Supreme Court of New Hampshire
Jul 5, 1901
51 A. 664 (N.H. 1901)

Opinion

Decided July 5, 1901.

Under chapter 76, Laws 1901, the board of railroad commissioners may entertain an appeal from an order of city officers locating the tracks of a street railway whose general route has been established by judicial decree, whether the order appealed from was made under section 5 or section 6 of chapter 27, Laws 1895. A decree by the board of railroad commissioners upon appeal, setting aside conditions and limitations attached to an order of city officers locating the tracks of a street railway on the ground that they are not required by public interest, is a determination of a question of fact which is not reviewable by the court. Such decree is not invalid for want of notice to the municipality if the mayor and aldermen were duly notified of the petition of appeal and hearing thereon, according to the order of the commissioners; nor can such officers raise the further objection that abutting landowners were not made parties to the proceeding and given notice thereof. The objections that a petition to the court for the construction of extensions and additions to a street railway were not authorized by the corporation, and that an application for the location of tracks was not made by the directors, cannot first be raised upon an appeal to the railroad commissioners from an order of location by the board of mayor and aldermen.

CERTIFIED CASE, from the board of railroad commissioners. March 15, 1901, the supreme court granted the Boston Maine Railroad a franchise or right to construct extensions and additions to its electric railroad in the city of Portsmouth, upon four routes which were duly set forth and described. March 28, the railroad petitioned the mayor and aldermen of the city of Portsmouth for a location of the proposed tracks, poles, and other structures on said routes, which locations were voted by the board of mayor and aldermen May 20, 1901, upon certain conditions, among which were the following:

1. That all of the extensions and additions authorized be completed on or before December 1, 1901.

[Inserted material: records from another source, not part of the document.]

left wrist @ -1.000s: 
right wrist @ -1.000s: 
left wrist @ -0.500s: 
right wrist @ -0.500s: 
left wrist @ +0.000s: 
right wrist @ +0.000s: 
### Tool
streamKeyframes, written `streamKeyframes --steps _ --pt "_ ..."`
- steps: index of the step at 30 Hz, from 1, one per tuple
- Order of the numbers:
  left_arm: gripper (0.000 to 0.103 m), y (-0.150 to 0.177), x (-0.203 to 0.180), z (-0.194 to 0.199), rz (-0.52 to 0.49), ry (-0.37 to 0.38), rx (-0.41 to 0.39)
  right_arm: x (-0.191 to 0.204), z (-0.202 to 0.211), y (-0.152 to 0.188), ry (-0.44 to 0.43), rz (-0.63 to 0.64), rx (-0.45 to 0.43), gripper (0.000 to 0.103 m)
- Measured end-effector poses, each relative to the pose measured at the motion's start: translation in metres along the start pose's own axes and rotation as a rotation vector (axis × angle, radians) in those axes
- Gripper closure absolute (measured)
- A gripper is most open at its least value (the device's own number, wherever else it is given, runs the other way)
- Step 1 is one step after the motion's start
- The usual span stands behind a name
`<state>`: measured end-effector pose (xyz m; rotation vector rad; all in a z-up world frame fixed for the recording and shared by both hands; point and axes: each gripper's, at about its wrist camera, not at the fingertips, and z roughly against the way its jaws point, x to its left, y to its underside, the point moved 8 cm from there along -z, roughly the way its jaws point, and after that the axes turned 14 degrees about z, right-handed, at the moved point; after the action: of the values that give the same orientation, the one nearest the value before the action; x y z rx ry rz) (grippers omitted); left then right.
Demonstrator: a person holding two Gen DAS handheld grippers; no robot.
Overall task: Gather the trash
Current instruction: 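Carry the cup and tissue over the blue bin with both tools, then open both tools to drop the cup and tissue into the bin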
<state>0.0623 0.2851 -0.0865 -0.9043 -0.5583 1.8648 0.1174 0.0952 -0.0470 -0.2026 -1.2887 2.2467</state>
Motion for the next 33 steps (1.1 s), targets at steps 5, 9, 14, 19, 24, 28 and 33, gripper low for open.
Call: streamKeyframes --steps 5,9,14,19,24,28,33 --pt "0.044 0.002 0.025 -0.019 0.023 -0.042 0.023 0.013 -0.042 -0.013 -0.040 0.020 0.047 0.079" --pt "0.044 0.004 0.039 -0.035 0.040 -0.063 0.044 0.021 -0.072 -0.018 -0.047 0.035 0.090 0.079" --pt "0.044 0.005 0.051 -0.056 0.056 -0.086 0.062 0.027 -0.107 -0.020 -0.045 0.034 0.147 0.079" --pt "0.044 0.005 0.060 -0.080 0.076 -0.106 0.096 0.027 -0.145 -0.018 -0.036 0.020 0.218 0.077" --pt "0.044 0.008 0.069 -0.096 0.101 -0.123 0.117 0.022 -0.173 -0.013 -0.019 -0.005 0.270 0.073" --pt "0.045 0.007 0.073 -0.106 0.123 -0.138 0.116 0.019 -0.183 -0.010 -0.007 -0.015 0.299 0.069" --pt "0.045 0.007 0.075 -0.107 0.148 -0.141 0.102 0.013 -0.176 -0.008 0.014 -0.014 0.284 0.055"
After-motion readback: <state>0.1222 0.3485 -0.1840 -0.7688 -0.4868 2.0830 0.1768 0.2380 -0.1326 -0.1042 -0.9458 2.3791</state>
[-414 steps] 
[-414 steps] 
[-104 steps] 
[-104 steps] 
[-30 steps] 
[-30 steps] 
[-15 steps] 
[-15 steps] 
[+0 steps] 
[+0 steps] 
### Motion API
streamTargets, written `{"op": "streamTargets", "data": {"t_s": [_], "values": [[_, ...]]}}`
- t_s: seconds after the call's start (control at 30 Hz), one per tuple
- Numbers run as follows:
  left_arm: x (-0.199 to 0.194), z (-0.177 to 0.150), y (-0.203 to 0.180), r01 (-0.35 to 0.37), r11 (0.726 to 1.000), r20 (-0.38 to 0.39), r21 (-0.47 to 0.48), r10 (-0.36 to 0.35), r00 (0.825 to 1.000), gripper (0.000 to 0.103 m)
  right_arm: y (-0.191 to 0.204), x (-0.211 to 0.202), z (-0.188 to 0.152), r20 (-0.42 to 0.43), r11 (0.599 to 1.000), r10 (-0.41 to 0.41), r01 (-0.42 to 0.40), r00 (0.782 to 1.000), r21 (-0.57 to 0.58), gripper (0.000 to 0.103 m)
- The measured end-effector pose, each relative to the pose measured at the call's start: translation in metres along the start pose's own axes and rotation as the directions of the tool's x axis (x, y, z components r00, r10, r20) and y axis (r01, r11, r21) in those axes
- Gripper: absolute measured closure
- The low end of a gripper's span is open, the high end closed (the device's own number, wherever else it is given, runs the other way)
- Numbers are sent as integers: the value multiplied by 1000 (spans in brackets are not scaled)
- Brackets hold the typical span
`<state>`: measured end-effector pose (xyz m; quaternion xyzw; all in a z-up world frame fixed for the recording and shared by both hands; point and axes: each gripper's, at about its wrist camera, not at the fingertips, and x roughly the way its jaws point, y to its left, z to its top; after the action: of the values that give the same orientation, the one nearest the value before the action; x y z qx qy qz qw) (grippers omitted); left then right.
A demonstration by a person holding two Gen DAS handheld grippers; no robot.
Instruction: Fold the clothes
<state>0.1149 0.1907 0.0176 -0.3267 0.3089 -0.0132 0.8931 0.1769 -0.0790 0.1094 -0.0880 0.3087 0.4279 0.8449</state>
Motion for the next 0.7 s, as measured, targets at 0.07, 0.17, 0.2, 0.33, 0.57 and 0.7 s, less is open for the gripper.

2. That the work of construction be commenced at a point on Market street and prosecuted through Pleasant and Marcy streets to Newcastle avenue, first; and then through South street to Lafayette road, then from the end of Frenchman's lane to the Plains, then over the Plains through Middle road to South road, then through South road to Lafayette road; and that all except that upon the Plains route, so called, be completed before July 15, 1901.

3. That if all such extensions are not completed before December 1, 1901, the parts then laid shall be taken up and removed by the city of Portsmouth at the expense of the Boston Maine Railroad.

Being aggrieved by these orders and conditions, the railroad filed a petition of appeal to the board of railroad commissioners, specifically setting forth the orders and conditions imposed as above as the ground of appeal, and prayed that the same might be set aside. An order for a hearing on the petition was thereupon made, and an order of notice was issued and served, as ordered, upon the mayor and aldermen of Portsmouth. At the appointed time a hearing was had in the presence of representatives of both parties; and the board set aside the above orders and conditions of the mayor and aldermen, and affirmed the locations and orders in other respects. Counsel for the board of mayor and aldermen requested that a statement of its legal positions be certified to the supreme court, in substance as follows:

That the board of railroad commissioners has no jurisdiction; that said board can make no decree until the city of Portsmouth and all abutters have notice and are made parties; that the fact that pole locations are wrong affords no ground for appeal; that if any of these locations are not asked for in good faith and intended to be built upon, the appeal must be dismissed; that the appeal should be dismissed because the directors of the railroad did not petition for the locations, and because the railroad did not authorize the original application to the court.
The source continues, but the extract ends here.